DISCRETE AND CONTINUOUS
VARIABLES
Discrete Variables
• Discrete variables are variables which can
only take a finite number of values.
• All qualitative variables are discrete, such as
the colour of the eye or the region of a
country. But also quantitative variables can be
discrete: the size of shoes or the number of
semesters studied would be discrete because
the number of values these variables can take
is limited.
Continuous Variables
• Variables which can take an infinite number of
values are called continuous variables.
• Sometimes, it is said that continuous
variables are variables which are “measured
rather than counted”.
• Examples
Examples
• Time it takes to travel to university, the distance
between two planets.
• The crucial point is that continuous variables can, in
theory, take an infinite number of values
• For instance, the height of a person may be recorded
as 172 cm. However, the actual height on the
measuring tape might be 172.3 cm which was rounded
off to 172 cm. If one had a better measuring
instrument, we may have obtained 172.342 cm. But
the real height of this person is a number with
indefinitely many decimal places such as
172.342975328…..cm.
• No matter what we eventually report or obtain, a
variable which can take an infinite amount of values is
defined to be a continuous variable
Scales
• Different variables contain different amounts of
information.
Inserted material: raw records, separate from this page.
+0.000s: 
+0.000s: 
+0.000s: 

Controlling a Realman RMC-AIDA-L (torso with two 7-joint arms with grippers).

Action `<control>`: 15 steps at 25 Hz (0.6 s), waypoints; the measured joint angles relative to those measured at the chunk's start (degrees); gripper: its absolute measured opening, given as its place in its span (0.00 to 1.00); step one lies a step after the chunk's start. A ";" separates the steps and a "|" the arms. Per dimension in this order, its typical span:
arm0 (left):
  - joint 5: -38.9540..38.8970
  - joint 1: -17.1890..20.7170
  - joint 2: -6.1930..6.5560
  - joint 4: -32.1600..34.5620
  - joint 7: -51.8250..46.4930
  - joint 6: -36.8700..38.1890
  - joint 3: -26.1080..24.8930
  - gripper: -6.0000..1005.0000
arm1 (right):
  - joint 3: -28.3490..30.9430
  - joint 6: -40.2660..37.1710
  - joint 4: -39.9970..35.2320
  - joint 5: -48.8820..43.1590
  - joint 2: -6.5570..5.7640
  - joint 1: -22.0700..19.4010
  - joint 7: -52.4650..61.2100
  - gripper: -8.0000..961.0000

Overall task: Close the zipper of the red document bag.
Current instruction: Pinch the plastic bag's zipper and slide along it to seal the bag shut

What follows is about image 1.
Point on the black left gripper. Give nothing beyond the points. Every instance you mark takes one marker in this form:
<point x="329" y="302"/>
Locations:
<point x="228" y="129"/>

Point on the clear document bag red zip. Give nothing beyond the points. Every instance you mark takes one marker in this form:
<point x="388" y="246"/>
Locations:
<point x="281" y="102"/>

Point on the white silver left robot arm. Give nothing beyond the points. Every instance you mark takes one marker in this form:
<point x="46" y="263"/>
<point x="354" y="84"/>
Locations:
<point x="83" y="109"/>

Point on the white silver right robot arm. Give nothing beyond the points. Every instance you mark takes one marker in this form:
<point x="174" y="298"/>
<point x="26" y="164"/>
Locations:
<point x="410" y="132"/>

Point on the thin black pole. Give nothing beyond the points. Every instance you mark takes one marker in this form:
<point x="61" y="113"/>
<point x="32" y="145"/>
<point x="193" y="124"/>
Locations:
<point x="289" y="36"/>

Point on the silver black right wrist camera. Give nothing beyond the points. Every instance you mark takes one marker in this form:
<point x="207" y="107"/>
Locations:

A useful classification of these
considerations is given by the concept of the
scale of a variable.
• Nominal scale
• Ordinal scale
• Continuous scale.
– Interval scale
– Ratio scale
– Absolute scale.
Nominal scale
• The values of a nominal variable cannot be
ordered.
• Examples are the gender of a person (male–
female) or the status of an application
(pending–not pending).
Ordinal scale
• The values of an ordinal variable can be ordered. However, the
differences between these values cannot be interpreted in a
meaningful way.
Example,
• The possible values of education level (none–primary education–
secondary education–university degree) can be ordered
meaningfully, but the differences between the values cannot be
interpreted.
• Likewise, the satisfaction with a product
• (unsatisfied – satisfied – very satisfied) is an ordinal variable
because the values this variable can take can be ordered, but the
differences between “unsatisfied– satisfied” and “satisfied–very
satisfied” cannot be compared in a numerical way.
Continuous scale
• The values of a continuous variable can be
ordered. Furthermore, the differences between
these values can be interpreted in a meaningful
way.
Example
• the height of a person refers to a continuous
variable because the values can be ordered (170
cm, 171 cm, 172 cm, …), and differences between
these values can be compared (the difference
between 170 and 171 cm is the same as the
difference between 171 and 172 cm).
• Continuous scale is divided further into
subscales
– Interval scale
– Ratio scale
– Absolute scale.
• Interval scale : Only differences between values, but not
ratios, can be interpreted.
An example : Temperature (measured in ◦C): the difference
between −2 ◦C and 4 ◦C is 6◦C, but the ratio of 4/−2 =−2 does
not mean that −4 ◦C is twice as cold as 2 ◦C.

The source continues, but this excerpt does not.